A woman from Georgia with a distinctly Field Mob-like twang gave her thoughts about the relationship between the depiction of snakes in Roman art, the rite of fertility associated with the Maypole, and, um, other types of rods.
"I grew up Episcopalian," said the woman whose name, of course, is Morgaine "But I used to threaten my parents, if they wouldn't let me do what I wanted, that I'd go Pentecostal and start falling on the ground and speaking in tongues and handling snakes, which is what we do in the South."
Wow! The Bitch joined in the chant with about ten glasses of wine, which happened to be conveniently on hand, as Vine, a wine store on Biscayne Boulevard, partially sponsored the event.

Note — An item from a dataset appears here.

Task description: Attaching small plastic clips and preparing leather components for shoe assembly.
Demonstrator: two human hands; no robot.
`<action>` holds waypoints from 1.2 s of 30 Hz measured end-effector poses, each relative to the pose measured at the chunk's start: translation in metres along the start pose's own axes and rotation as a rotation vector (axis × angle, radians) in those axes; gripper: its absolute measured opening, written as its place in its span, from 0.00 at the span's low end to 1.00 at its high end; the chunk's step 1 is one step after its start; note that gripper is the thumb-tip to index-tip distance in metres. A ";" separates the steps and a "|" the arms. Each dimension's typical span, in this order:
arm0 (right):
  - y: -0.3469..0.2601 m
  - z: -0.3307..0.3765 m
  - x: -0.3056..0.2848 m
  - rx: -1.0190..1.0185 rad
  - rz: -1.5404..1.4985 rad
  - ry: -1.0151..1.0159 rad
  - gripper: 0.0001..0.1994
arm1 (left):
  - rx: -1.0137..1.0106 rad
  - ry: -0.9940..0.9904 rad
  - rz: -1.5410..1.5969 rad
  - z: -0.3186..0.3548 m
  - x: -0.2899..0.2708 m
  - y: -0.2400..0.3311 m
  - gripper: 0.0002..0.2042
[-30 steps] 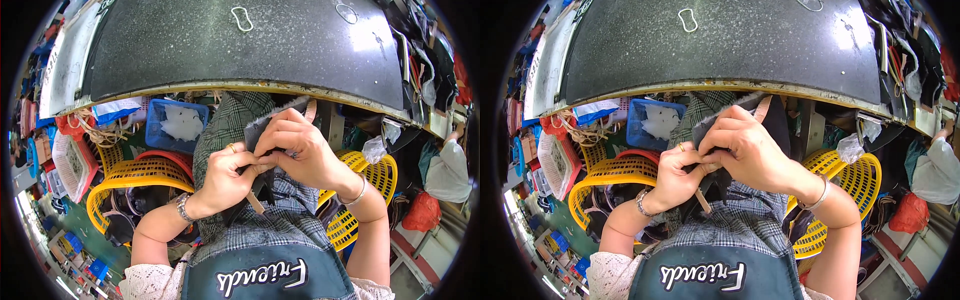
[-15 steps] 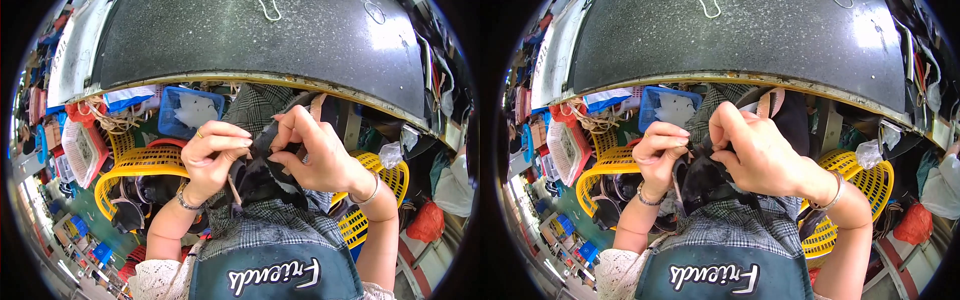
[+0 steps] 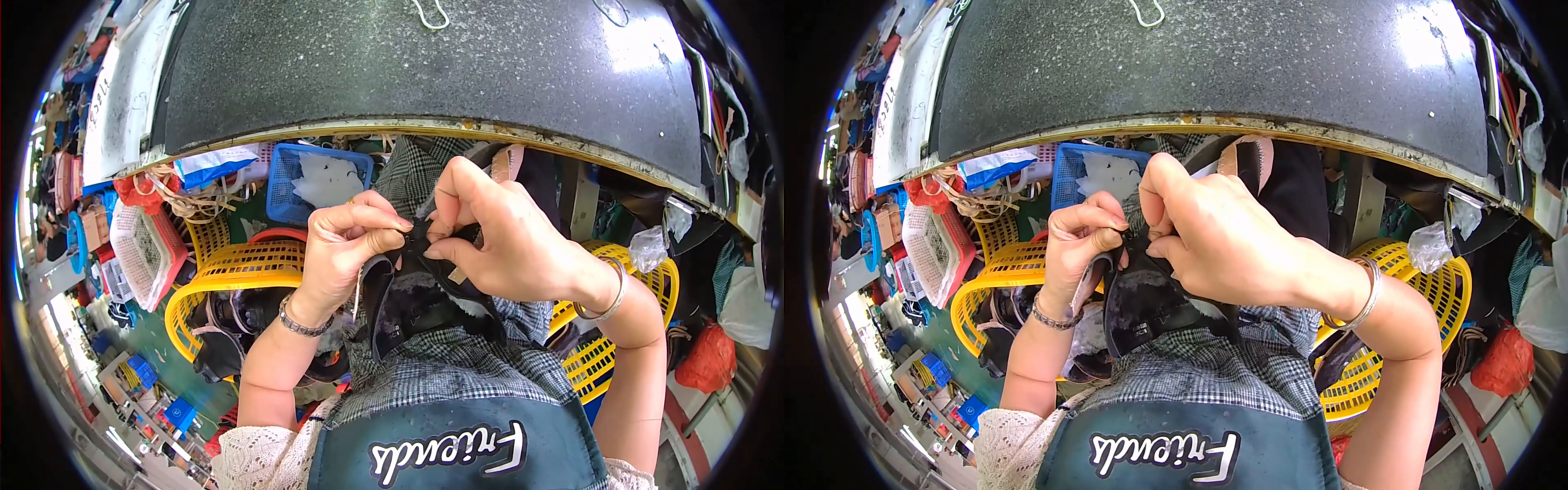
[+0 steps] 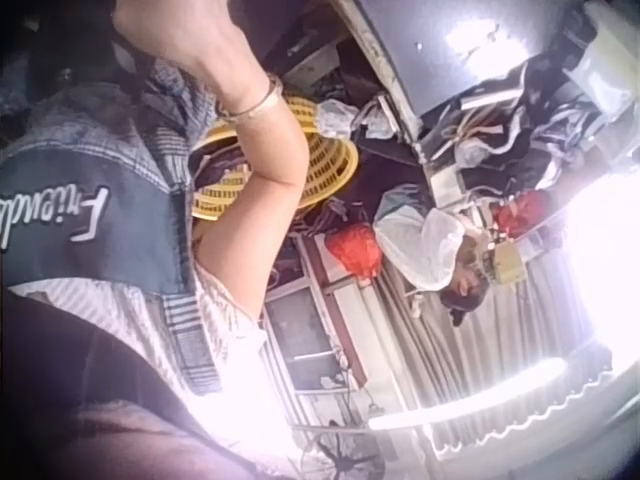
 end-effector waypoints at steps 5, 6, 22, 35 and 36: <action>0.004 0.001 -0.001 -0.010 -0.052 0.025 0.15 | -0.034 -0.018 -0.043 0.002 0.003 0.000 0.07; 0.003 0.001 -0.002 -0.016 -0.053 0.037 0.15 | -0.051 -0.015 -0.050 0.003 0.004 0.000 0.07; 0.003 0.005 -0.005 -0.001 -0.082 0.083 0.14 | -0.148 -0.043 -0.134 -0.001 0.014 0.002 0.07; -0.027 0.034 0.014 -0.801 0.710 0.340 0.18 | -0.182 0.023 0.081 -0.004 0.018 -0.013 0.05; -0.026 0.034 0.015 -0.807 0.711 0.339 0.18 | -0.190 0.024 0.111 -0.004 0.020 -0.014 0.05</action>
Point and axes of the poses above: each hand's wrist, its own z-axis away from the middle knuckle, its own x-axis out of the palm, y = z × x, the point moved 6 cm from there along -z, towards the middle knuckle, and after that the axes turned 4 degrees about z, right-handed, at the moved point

Future topics to be covered in the fledgling lecture series include another famous artistic imbiber, Henri de Toulouse-Lautrec, and The Bitch's very favorite anarchy-nipping movement, Dada.
Beneath his joviality, Doulers, like many art historians, grieves the loss of so many priceless antiquities in the continuing destruction of the Middle East. "I was watching the recent coverage of the fighting in Lebanon ... there's always a reporter from CNN or CNBC standing on the beach in Tyre. I've stood on that beach. When I lived in Lebanon, I thought, These treasures have been here and safe for so many thousands of years ... I will be able to come back and see them again. But now I think, No one will see those artifacts again."

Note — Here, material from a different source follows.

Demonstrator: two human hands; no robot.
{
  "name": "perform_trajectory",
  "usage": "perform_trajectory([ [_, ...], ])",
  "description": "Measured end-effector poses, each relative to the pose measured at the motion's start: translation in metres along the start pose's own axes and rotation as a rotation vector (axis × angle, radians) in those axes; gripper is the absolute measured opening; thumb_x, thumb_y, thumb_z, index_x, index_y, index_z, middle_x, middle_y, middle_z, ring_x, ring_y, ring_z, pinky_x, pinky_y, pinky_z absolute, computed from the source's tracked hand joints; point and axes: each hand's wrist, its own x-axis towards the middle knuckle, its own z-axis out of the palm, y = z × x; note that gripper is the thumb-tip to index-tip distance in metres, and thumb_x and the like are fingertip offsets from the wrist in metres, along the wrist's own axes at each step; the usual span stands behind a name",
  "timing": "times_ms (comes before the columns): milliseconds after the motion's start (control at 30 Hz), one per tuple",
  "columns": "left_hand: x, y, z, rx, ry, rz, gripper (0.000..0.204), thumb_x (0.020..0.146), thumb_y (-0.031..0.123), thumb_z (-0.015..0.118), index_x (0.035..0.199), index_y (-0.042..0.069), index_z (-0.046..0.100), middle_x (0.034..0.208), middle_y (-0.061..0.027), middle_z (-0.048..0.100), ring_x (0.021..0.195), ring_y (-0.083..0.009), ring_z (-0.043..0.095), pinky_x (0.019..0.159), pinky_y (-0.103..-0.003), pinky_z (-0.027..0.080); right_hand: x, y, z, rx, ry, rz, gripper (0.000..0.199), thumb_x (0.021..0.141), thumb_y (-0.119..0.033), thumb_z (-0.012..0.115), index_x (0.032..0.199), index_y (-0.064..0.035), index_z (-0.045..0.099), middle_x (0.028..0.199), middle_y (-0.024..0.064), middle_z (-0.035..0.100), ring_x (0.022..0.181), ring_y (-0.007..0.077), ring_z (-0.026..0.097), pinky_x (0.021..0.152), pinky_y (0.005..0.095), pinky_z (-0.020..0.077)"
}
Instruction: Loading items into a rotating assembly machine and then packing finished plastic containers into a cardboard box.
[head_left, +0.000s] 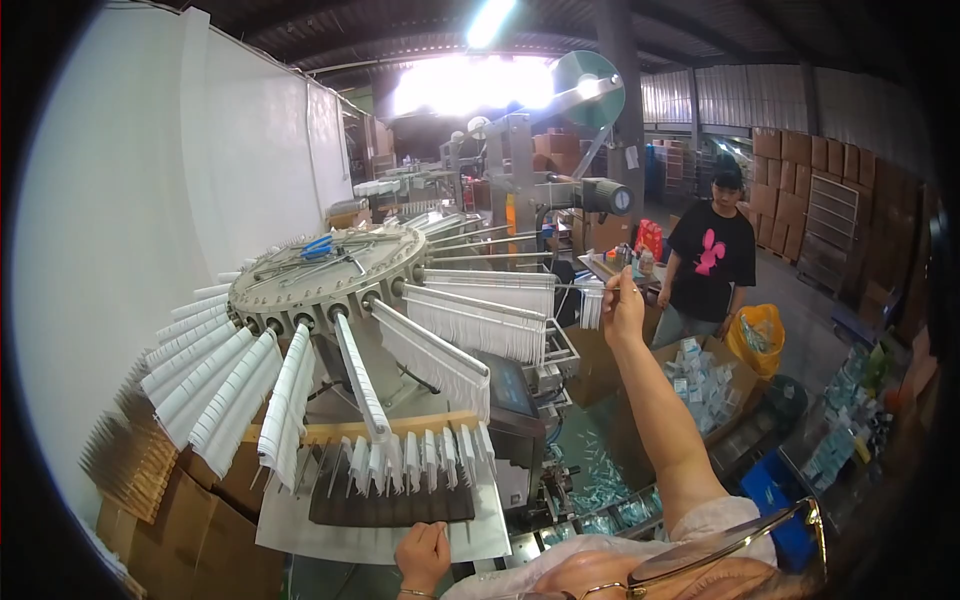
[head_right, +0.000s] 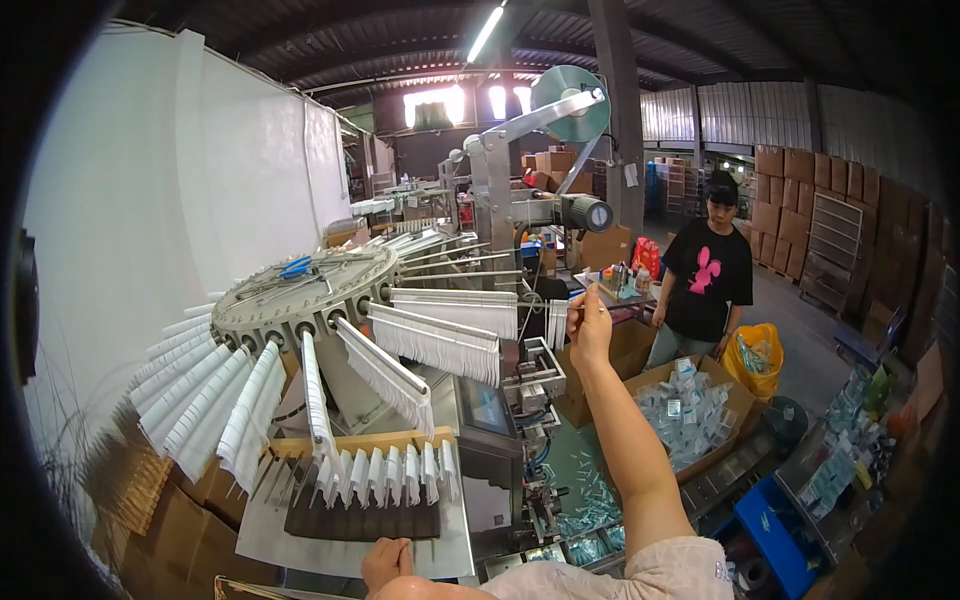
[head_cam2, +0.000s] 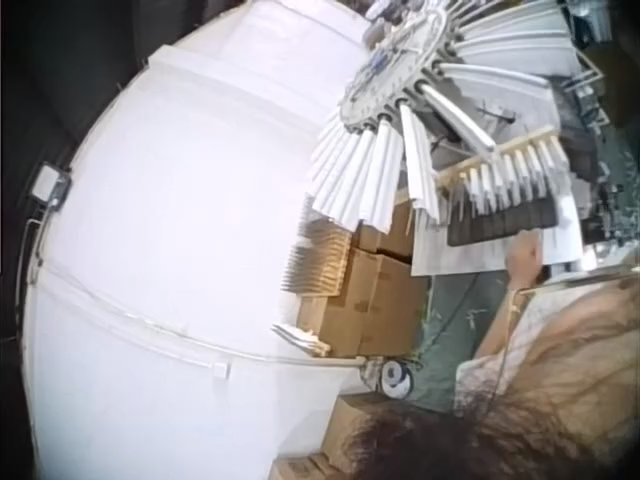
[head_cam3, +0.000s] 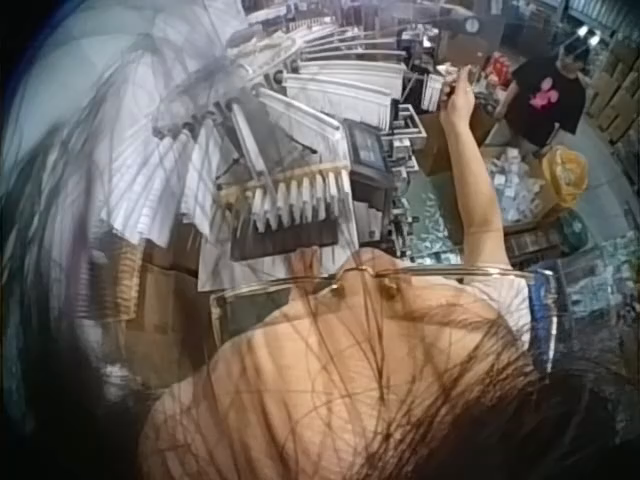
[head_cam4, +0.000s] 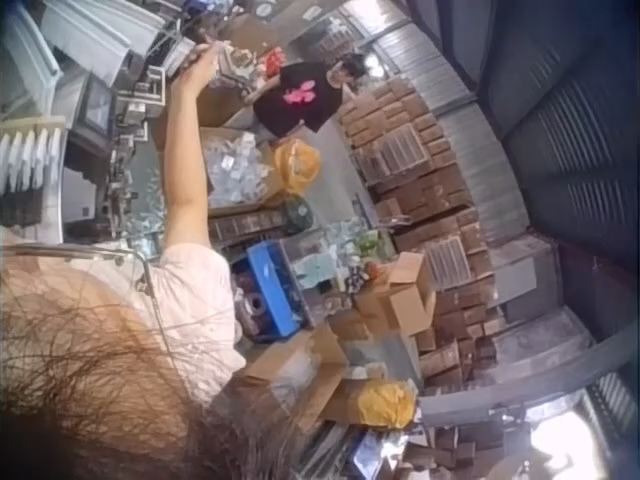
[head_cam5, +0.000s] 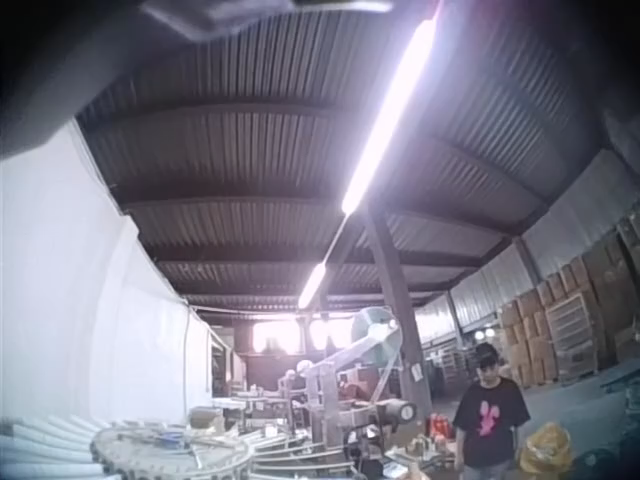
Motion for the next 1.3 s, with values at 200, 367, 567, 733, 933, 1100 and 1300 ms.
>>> perform_trajectory([
  [200, -0.01, -0.018, 0.015, 0.002, -0.008, 0.004, 0.01, 0.067, 0.007, 0.055, 0.075, 0.009, 0.061, 0.065, -0.0058, 0.051, 0.056, -0.0246, 0.053, 0.049, -0.033, 0.042, 0.006, -0.023, -0.032, 0.055, 0.068, -0.023, 0.036, 0.084, -0.042, 0.046, 0.065, -0.0115, 0.047, 0.05, -0.0044, 0.04, 0.041, 0.0047, 0.035, 0.037, 0.0166, 0.0267],
  [367, -0.006, -0.02, 0.02, 0.003, -0.005, 0.01, 0.009, 0.067, 0.007, 0.055, 0.074, 0.008, 0.06, 0.065, -0.0061, 0.052, 0.057, -0.0245, 0.053, 0.049, -0.033, 0.042, 0.01, -0.057, -0.09, 0.163, 0.189, -0.055, 0.035, 0.083, -0.042, 0.048, 0.062, -0.0139, 0.046, 0.049, -0.0062, 0.036, 0.04, 0.002, 0.033, 0.034, 0.014, 0.0238],
  [567, -0.006, -0.03, 0.018, -0.009, -0.06, 0.009, 0.008, 0.068, 0.005, 0.055, 0.074, 0.007, 0.06, 0.065, -0.0068, 0.052, 0.056, -0.0246, 0.053, 0.049, -0.032, 0.042, -0.056, -0.096, -0.186, 0.337, 0.32, -0.082, 0.034, 0.085, -0.037, 0.046, 0.059, -0.0149, 0.044, 0.049, -0.0056, 0.036, 0.038, 0.0039, 0.029, 0.032, 0.0169, 0.0214],
  [733, -0.001, -0.049, -0.017, -0.464, -0.412, -0.183, 0.008, 0.07, 0.005, 0.057, 0.077, 0.006, 0.06, 0.065, -0.0077, 0.052, 0.053, -0.0196, 0.051, 0.049, -0.028, 0.041, -0.205, -0.055, -0.154, 0.236, 0.18, 0.214, 0.033, 0.084, -0.041, 0.043, 0.07, -0.0117, 0.048, 0.057, -0.001, 0.046, 0.047, 0.0088, 0.045, 0.039, 0.0185, 0.0375],
  [933, 0.03, -0.128, -0.076, -0.493, -0.549, 0.043, 0.01, 0.074, 0.007, 0.056, 0.081, 0.003, 0.061, 0.066, -0.009, 0.056, 0.056, -0.0164, 0.054, 0.051, -0.028, 0.041, -0.352, -0.011, -0.05, 0.19, -0.14, 0.253, 0.02, 0.08, -0.024, 0.056, 0.083, -0.0042, 0.053, 0.08, 0.0119, 0.053, 0.066, 0.02, 0.053, 0.056, 0.0283, 0.0467],
  [1100, 0.066, -0.235, -0.061, -0.57, -0.55, -0.151, 0.033, 0.089, 0.034, 0.034, 0.1, 0.005, 0.043, 0.07, -0.0014, 0.048, 0.054, -0.01, 0.042, 0.055, -0.019, 0.034, -0.419, -0.012, 0.067, -0.447, 0.022, -0.21, 0.022, 0.078, -0.017, 0.054, 0.078, 0.0053, 0.056, 0.071, 0.0125, 0.053, 0.055, 0.0181, 0.051, 0.051, 0.0274, 0.043],
  [1300, 0.117, -0.224, -0.029, -1.164, -0.544, -0.339, 0.018, 0.082, 0.017, 0.047, 0.094, 0.004, 0.043, 0.066, -0.0007, 0.042, 0.05, -0.0088, 0.036, 0.046, -0.021, 0.029, -0.462, -0.031, 0.161, -1.013, -0.179, -0.43, 0.015, 0.074, -0.011, 0.05, 0.075, 0.0018, 0.058, 0.066, 0.0108, 0.053, 0.055, 0.0183, 0.05, 0.05, 0.0276, 0.04],
])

The Bitch never ceases to be amazed at the noblesse oblige of the Ocean Drive magazine family. The publishers of meteor-size photo books have undertaken a new altruistic pursuit, that of informing far-flung suburbanites of the wonders of civilized culture in the general vicinity of the 33139. To wit: the launch of Ocean Drive and Ocean Drive Español "lounges" at Dadeland Mall and Town Center at Boca Raton.

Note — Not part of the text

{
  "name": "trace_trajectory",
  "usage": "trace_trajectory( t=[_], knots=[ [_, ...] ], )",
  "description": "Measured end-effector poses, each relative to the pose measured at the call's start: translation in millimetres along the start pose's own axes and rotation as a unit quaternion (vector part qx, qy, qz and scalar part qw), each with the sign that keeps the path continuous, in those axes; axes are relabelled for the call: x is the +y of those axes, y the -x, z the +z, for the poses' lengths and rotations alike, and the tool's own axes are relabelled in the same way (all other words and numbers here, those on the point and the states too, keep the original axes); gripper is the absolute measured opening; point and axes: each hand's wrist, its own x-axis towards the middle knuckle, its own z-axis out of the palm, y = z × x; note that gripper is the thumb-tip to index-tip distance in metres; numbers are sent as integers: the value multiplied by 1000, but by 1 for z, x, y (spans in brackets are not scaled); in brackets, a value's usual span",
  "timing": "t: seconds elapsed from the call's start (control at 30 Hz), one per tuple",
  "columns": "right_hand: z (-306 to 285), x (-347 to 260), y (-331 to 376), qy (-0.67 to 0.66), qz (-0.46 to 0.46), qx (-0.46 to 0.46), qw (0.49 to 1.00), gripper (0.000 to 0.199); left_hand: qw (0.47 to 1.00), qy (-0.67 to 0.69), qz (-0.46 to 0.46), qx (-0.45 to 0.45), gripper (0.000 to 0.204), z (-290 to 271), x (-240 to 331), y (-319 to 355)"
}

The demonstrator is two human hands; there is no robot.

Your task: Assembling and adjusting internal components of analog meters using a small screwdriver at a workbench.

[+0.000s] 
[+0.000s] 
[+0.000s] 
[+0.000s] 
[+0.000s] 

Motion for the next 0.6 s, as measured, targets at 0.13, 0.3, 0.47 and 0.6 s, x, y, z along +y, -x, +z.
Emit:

Jennifer Diliz, ODE's director of marketing, promised The Bitch a "high-end shopping oasis, complete with couches, chairs, and complimentary copies of the magazines for shoppers to read." Hmmm. Publisher Jerry Powers wouldn't speak with The Bitch about this adventure into bridge-and-interstate territory, but he couldn't prevent her from going to Dadeland Mall (though the large Romero Britto sculpture at the adjacent Metrorail station is usually deterrent enough) to investigate on her own.
So on a recent Sunday, The Bitch located the lounge area near the Macy's Home Store end of the mall and settled down to catch up on Fangoria while doing some photographic recon. The promised seating was set atop some earth-tone plush throw rugs upon which were towering stacks of this month's Shakira-decked ODE issue. "We have significantly increased our circulation by more than 25,000 copies," Diliz had reported. "All of our loyal readers, along with this new readership, will have the magazine available, free of charge!"
Printing might have increased by 25,000 copies, but perhaps the Venn diagram overlap of bargain-hunting, stroller-pushing mall customers, and people interested in local designer Julian Chang's Lista de Placeres (#8: his Land Rover) is smaller. As the quickly-becoming-agoraphobic hound began twisting nervously on the green pleather loveseat, she took note of a group of high-noon silver-hair mall walkers using the lounge's high-back sofas to stretch their leathery calves. Daniel Bechtol, a German tourist uniformed in Tevas, socks, and lack of a smile, reported he was waiting for his wife, who was picking up some lotions at Bath & Body Works; he sat down, crossed his arms, ignored Shakira's honest hips, and stared off into the mall's fluorescent chasm. Becky Charry ("Don't I look like a Becky?") sat down next to The Bitch and began reading aloud from the New Testament and that doesn't mean the Book of FLASH Miami.
Diliz who is very nice and seemed genuinely eager to see the burbs touched by glamour had said, "We are soooo excited about the lounges.... It will definitely raise the magazine to a new level, providing incredible exposure to our magazine and advertisers alike." Maybe only the cynical hound would prefer nonoffensive coverage of pseudo-celebrities such as Kashia Orlando (nice Edie Brickell homage in the photo spread, babe!) to remain confined where it belongs, between 5th and 41st streets.